▶ YOUR INSTRUCTIONS:
Among the entries that follow, the required portion opens with the line containing "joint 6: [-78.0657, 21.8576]" and closes with the line containing "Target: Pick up". Give that portion again exactly, and nothing else.

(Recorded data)
***
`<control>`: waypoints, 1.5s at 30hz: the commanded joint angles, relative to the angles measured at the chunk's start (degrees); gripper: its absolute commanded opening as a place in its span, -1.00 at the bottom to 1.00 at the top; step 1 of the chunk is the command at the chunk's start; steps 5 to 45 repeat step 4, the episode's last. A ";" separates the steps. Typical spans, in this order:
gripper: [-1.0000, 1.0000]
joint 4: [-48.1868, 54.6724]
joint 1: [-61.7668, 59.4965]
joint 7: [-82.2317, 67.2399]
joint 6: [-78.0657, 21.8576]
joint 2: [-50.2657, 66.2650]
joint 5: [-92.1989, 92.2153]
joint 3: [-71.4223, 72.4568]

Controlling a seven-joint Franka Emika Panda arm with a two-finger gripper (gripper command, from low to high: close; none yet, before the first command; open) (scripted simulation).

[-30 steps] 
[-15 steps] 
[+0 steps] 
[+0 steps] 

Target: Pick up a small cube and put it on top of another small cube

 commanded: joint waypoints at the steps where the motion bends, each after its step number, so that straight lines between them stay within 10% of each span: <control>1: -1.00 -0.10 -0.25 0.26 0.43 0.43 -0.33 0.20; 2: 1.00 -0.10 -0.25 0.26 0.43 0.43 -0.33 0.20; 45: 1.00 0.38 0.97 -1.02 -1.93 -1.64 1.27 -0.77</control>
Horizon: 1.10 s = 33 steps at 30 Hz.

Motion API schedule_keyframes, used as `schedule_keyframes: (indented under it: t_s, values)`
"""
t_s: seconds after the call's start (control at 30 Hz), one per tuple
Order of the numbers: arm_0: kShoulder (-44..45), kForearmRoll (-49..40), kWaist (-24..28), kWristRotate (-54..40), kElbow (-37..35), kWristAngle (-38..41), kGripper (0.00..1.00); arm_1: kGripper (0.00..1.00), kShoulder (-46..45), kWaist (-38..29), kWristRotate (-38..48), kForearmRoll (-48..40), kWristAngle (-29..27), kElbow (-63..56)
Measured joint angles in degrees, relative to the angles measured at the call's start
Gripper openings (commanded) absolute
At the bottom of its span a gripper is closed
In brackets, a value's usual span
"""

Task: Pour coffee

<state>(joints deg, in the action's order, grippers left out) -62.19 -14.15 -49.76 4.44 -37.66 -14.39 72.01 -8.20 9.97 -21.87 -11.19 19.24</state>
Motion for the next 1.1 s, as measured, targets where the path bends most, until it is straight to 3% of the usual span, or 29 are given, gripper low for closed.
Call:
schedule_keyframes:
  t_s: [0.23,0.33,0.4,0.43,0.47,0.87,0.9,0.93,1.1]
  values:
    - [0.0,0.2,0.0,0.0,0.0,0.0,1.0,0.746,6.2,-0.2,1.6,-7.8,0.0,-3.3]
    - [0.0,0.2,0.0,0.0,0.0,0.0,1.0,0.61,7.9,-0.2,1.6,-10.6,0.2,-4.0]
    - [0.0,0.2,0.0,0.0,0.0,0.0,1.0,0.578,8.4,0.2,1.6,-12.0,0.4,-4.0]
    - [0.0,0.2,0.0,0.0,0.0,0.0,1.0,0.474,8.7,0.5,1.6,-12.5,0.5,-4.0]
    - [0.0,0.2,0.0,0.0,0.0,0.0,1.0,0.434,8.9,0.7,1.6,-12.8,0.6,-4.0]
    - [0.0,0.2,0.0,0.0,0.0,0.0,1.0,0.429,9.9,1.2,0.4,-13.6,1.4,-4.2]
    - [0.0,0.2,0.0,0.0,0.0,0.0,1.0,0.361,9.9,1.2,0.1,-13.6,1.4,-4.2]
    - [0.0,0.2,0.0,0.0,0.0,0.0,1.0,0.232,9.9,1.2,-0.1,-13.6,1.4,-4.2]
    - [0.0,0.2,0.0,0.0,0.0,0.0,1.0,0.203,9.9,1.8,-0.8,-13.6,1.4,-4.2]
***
▶ THE ANSWER:
joint 6: [-78.0657, 21.8576]
joint 2: [-50.2657, 66.2650]
joint 5: [-92.1989, 92.2153]
joint 3: [-71.4223, 72.4568]

Controlling a seven-joint Franka Emika Panda arm with a two-finger gripper (gripper command, from low to high: close; none yet, before the first command; open) (scripted simulation).

[-30 steps] 
[-15 steps] 
[+0 steps] 
[+0 steps] 

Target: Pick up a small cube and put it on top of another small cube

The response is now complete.